After his dismissal, Mr Rodgers brought a claim for automatic unfair dismissal under section 100 Employment Rights Act 1996 (ERA). This provides that in circumstances of danger which the employee reasonably believed to be serious and imminent:

  • He left or refused to return to his place of work (or proposed to do so), it not being reasonable to expect him to avert the danger; and/or
  • He took (or proposed to take) appropriate steps to protect himself or others from the danger.

The Employment Tribunal dismissed the claim. Mr Rodgers’ employer had conducted a proper risk assessment and taken steps to implement it. Mr Rodgers had referred to staying away from work until the lockdown had eased, as opposed to when improvements were made to the workplace. Although he had a genuine belief that there were circumstances of serious and imminent danger, Mr Rodgers’ belief was not objectively reasonable because the danger was not confined to his workplace but was all around.

The EAT upheld the Employment Tribunal decision. Mr Rodgers could reasonably have been expected to avert the circumstances of danger by, for example, social distancing, using PPE and regular handwashing. However, that’s not the end of the matter. Permission to appeal to the Court of Appeal was given and the hearing took place on 3 November 2022. It looks like we’ll be considering this case again in 2023!

For more details of the Employment Tribunal decision see our previous article here.


The high-profile topic of the menopause was in the news constantly throughout 2022 and it merits inclusion at number nine.

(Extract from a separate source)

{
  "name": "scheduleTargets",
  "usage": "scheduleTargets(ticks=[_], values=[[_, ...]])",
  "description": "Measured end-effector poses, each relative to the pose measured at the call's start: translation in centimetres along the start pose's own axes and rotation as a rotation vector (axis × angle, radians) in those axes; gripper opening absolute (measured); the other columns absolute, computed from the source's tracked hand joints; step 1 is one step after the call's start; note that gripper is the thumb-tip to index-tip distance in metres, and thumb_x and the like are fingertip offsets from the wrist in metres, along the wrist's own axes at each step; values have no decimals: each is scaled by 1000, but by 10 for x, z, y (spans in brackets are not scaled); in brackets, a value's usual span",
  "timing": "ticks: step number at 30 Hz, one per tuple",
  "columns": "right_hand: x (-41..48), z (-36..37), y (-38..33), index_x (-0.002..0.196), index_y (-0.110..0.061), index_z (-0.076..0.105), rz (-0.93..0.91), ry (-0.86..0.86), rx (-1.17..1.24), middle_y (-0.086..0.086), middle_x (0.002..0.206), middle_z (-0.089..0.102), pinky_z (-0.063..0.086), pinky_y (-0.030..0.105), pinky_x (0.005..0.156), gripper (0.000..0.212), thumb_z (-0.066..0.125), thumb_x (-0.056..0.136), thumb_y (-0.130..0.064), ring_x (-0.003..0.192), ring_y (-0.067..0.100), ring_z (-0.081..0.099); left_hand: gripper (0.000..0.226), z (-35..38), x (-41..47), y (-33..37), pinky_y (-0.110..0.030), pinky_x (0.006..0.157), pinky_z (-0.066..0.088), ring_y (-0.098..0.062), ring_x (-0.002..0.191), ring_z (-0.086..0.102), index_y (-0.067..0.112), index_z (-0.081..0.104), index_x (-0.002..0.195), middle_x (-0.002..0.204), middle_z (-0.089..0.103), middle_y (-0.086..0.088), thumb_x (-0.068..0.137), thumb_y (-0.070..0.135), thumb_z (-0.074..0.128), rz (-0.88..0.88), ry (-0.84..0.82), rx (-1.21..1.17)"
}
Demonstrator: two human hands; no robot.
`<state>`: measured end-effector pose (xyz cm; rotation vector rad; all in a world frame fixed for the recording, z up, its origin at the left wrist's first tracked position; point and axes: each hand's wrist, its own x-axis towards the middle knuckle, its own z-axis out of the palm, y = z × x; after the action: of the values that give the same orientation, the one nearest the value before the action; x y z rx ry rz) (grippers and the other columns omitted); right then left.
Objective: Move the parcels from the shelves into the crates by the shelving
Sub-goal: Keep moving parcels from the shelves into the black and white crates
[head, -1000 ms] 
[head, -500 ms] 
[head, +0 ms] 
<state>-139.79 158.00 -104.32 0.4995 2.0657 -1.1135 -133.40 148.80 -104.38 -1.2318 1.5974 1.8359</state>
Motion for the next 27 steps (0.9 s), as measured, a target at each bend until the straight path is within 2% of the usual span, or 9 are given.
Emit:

From the largest ever survey of menopausal and peri-menopausal women carried out by the Fawcett Society[2], to the House of Commons cross-party Women and Equalities Committee (WEC) report[3] we now have a wealth of data about the impact of the menopause.

According to the Fawcett Society Report, 10% of women left their job during the menopause due to their symptoms, 14% reduced their hours at work and 80% of women said their employer had not trained staff, or put in place a menopause absence policy. The WEC report, found that employers’ lack of support for menopausal symptoms is pushing highly skilled and experienced women out of work, with knock-on effects on the gender pay and pension gap and the number of women in senior positions. It highlighted two changes that could benefit those going through the menopause:

  • Ensuring that sickness policies address menopause-related sickness absence because short-term absence “trigger points” often result in a performance review or disciplinary action which have a particular impact of menopausal employees.
  • Making the right to request flexible working a day-one right for all employees.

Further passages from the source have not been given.